Blocks Source file—a file which contains blocks used as source of block information in the blocks file (e.g. the previous vmdk, “/NE_token/diskl.vmdk@BU_token”)

High level

The solution may use several files:

Raw Blocks File

- ii. Contains consecutive raw blocks that needed to be applied to the current backup.
- jj. The file can be generated and uploaded directly without being persisted to the local customer storage.
- kk. For manual import the file can be generated into the import local drive

Block Changes Info File

- ll. meta information about each block uploaded in the Raw blocks file
- mm. Will be used by the backend to apply uploaded blocks to the correct target location.

Blocks Signature File

- nn. A file which contains a checksum (md5) for each 4K block offset on the disk
- oo. Used to check existence of a block before uploading it to reduce upload size in the common case

Blocks Hash Index File (Aka “Transport Dedup”, “Rsync with Moving Blocks”, “d-Sync”, “Known Blocks”)

- pp. In order to determine if block bytes needed to be uploaded a fast index of block hashes is required.
- qq. The index may be big and not fit in customer memory and therefore needs to backed by a disk file.
- rr. The index will be cached locally at the customer and can be recreated from the signature file if needed.

Example Raw Blocks File Format

File name suffix

blkraw

Binary format

The file is a binary file

Byte ordering—Network Byte Ordering (Big-Endian)

File structure

Simple raw blocks laid out consecutively in the file.

4 KB 4 KB 4 KB 4 KB

Example Block Changes Info Format

File name suffix

blkinfo

Binary format

The file is a binary file

Byte ordering—Network Byte Ordering (Big-Endian)

File structure

General Layout

|--header--|--src file/s info--|-------------changed blocks info------------------|

Header

Length:16B |--magic--|--version--| int64 int64 magic: 0xd04e2b10cdeed009 version: 0x0001

Source Files Information

Length:4B + N*1KB |--files count--|--file1--------|--file2--------|....|--fileN--------| int32 1KB 1KB 1KB

Source File Info Block

Length:1KB |--file md5--|--file ID--|--file name---------------------| 16B int32 1004B

Block Information

Length:36B |--src file ID--|--offset src--|--offset ref--|--block md5--| int32 int64 int64 16B src file ID: the ID of the file defined after the header offset src: offset in bytes on the source file (usually the raw blocks file) offset ref: offset in bytes on the reference (target) file.

Sizing

Assume:

cluster size of backed up disk: 4 KB
Hash: MD5 (128 bit/16B)
Block info size: 36B

Uploaded size per 1 GB

1 GB/4 KB->262144 blocks->
blockInfoSize * 262144=36B * 262144=9437184B=9 MB per GB

100 GB used space would max to 900 MB (max because dedup would reduce it)

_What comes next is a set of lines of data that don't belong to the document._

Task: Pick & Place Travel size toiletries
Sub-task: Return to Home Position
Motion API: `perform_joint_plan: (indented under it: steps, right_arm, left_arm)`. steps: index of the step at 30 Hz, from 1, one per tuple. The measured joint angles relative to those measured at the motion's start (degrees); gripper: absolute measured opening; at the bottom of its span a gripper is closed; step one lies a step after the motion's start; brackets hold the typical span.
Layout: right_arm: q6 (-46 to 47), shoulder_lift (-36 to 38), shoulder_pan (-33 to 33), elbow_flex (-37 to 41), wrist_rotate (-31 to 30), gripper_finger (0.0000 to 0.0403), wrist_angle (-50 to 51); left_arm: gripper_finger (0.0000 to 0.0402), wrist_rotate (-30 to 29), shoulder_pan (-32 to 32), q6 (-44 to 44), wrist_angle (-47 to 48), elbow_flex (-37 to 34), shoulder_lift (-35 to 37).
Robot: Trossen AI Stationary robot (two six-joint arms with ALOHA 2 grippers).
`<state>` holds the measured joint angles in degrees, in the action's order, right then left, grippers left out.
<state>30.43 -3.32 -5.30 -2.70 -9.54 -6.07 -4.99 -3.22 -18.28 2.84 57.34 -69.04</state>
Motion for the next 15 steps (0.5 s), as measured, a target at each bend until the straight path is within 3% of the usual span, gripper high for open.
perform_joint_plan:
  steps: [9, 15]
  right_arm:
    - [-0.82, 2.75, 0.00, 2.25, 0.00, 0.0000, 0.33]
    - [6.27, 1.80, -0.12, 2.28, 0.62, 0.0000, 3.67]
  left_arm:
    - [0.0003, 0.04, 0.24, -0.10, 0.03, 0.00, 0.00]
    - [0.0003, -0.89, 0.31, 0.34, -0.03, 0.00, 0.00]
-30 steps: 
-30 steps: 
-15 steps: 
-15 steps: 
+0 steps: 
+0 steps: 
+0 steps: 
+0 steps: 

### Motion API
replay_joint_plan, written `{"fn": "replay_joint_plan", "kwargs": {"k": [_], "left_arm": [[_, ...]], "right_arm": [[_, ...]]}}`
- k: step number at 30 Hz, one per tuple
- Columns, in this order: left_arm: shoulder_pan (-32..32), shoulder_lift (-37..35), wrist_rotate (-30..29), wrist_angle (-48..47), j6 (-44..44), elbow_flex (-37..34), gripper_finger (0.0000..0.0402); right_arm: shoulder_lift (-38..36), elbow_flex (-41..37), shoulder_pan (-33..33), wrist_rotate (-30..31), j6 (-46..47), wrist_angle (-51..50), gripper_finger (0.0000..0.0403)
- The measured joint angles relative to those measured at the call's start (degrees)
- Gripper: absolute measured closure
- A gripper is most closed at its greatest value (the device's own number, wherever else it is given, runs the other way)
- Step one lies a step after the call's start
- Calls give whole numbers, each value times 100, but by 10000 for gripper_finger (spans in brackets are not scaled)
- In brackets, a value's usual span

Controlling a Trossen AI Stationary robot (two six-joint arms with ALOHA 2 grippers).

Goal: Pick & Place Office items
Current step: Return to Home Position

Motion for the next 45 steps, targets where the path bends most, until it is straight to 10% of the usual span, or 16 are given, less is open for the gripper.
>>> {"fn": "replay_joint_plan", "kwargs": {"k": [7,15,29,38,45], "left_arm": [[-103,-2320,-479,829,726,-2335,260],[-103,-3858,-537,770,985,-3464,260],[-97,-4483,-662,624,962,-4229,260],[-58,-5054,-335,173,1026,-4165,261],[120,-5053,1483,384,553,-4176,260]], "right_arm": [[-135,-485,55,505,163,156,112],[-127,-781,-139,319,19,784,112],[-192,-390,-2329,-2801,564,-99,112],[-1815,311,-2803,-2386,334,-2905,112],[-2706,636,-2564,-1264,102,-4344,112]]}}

Example Signature File Format

File name suffix

blksig

Binary format

The file is a binary file

Byte ordering—Network Byte Ordering (Big-Endian)

Format options:

Flat Signature File

- ss. Just md5 at corresponding offset that can be directly accessed by calculating offset in the file
- tt. Unused zero blocks will also contain the signature
- uu. Pros: very simple to implement and maintain (create, read, write)
- vv. Cons: file size is big (4 MB per 1 GB of volume size) since it must contain all empty blocks.

Sparse Signature File

- ww. Like the flat file but empty blocks hashes are not stored
- xx. Pros: the file takes small amount of disk space—only the used blocks hashes. (4 MB per 1 GB of used size)
- yy. Cons: implementation complexity—downloading the file from backend may require sparse download.

Compact Signature File

- zz. File is compressed by containing offset:md5 pairs where zero blocks are skipped
- aaa. Pros: the file is very small and compresses well on consecutive equal data and zeros.
- bbb. Cons: no way to write into the file of new block since it will affect the compaction, therefore during backup a new delta signature file must be created and post backup will have to collapse the original with the delta to be the new signature. This process will have to accurately repeated on the backend side.

Example Index File Format

The requirement is to be able to do fast lookup of block offset given an md5 hash.

Possible Data Structures

B+Tree or a just use a database which effectively creates a B/B+tree on a table index.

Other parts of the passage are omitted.